ABOUT THIS TASK. Copy out, from the entries below, each line holding the string "target".

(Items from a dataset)
========

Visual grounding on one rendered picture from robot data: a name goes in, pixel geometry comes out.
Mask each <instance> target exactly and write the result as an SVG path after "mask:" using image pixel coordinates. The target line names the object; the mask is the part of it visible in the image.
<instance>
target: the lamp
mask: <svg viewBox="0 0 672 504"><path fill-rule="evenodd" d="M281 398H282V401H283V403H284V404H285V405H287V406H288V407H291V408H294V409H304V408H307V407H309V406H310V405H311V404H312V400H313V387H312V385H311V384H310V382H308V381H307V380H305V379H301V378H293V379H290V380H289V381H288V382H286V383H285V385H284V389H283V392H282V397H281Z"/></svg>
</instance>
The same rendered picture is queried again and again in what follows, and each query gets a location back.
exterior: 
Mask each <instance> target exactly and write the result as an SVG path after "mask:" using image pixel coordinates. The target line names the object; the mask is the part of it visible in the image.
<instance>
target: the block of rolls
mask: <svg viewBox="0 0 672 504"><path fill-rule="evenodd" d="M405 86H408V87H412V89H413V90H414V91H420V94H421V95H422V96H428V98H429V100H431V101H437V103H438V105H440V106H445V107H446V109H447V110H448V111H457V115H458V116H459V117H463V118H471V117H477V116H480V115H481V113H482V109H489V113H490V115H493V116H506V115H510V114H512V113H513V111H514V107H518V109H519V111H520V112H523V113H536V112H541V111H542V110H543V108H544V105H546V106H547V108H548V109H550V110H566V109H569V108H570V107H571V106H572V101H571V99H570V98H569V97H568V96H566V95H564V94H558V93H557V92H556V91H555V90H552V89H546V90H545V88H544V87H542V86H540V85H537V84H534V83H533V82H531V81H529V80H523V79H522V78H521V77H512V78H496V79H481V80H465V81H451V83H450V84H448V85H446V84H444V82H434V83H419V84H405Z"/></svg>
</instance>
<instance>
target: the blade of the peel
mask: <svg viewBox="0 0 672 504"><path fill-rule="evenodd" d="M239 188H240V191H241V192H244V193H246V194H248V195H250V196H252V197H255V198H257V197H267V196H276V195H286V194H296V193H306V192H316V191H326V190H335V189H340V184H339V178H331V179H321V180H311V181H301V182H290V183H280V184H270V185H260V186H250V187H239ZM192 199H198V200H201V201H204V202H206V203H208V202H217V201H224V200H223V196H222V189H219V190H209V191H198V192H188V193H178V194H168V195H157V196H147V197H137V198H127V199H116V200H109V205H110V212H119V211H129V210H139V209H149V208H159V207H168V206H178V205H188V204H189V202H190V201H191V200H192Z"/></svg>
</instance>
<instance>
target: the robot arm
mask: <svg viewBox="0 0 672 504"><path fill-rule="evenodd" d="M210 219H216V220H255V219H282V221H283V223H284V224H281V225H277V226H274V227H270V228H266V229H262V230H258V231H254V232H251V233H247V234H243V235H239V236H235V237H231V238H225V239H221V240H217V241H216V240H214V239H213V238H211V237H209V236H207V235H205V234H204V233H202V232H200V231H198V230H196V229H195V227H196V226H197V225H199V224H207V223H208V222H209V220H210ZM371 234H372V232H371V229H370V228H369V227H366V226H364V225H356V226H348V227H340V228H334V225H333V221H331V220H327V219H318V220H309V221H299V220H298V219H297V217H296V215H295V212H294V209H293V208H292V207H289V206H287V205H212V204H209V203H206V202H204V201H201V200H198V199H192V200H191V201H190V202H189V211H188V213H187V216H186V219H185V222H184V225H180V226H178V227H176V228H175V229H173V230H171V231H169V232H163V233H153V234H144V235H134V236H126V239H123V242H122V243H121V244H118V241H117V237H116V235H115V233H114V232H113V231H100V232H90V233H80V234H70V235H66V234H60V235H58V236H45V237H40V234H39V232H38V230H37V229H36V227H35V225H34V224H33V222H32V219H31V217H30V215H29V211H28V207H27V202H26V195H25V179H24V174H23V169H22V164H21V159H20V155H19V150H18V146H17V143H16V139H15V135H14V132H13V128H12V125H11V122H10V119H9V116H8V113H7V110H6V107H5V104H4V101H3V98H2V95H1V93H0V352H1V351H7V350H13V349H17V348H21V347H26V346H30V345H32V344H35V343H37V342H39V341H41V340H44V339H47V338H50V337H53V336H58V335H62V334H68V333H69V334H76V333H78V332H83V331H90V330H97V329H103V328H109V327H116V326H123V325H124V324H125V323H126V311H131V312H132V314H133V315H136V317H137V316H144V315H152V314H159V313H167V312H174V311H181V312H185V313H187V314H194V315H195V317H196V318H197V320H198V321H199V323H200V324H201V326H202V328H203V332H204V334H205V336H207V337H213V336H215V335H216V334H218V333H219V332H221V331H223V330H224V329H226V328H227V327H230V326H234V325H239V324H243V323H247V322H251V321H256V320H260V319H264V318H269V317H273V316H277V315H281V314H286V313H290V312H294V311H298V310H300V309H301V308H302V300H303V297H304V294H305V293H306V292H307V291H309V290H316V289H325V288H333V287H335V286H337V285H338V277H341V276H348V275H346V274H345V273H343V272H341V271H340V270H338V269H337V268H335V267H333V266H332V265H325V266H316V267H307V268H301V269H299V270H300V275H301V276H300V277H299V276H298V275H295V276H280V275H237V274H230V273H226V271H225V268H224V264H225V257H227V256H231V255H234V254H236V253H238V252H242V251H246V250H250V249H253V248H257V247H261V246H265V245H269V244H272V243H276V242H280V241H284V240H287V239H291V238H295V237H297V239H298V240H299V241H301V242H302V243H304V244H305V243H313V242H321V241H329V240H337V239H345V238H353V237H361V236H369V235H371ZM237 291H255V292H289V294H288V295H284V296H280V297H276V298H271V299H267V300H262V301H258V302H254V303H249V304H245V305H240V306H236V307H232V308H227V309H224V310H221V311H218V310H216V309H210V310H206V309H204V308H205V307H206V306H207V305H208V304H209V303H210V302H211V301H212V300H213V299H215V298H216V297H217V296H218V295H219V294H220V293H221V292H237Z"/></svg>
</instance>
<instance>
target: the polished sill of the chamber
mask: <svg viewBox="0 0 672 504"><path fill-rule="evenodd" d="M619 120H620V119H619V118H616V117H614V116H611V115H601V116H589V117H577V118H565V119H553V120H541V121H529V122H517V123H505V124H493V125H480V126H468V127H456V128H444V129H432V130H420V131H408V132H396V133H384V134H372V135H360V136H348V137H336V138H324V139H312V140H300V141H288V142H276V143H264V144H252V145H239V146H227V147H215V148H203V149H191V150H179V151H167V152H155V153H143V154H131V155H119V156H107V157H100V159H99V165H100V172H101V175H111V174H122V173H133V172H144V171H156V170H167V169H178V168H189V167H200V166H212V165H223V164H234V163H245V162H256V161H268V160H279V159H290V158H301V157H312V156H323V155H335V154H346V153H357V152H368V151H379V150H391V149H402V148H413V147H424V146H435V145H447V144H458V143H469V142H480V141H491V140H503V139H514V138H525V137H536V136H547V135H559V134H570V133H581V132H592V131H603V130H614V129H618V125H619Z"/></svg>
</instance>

========

RESPONSE TO THE TASK.
Mask each <instance> target exactly and write the result as an SVG path after "mask:" using image pixel coordinates. The target line names the object; the mask is the part of it visible in the image.
target: the lamp
Mask each <instance> target exactly and write the result as an SVG path after "mask:" using image pixel coordinates. The target line names the object; the mask is the part of it visible in the image.
target: the block of rolls
target: the blade of the peel
target: the robot arm
target: the polished sill of the chamber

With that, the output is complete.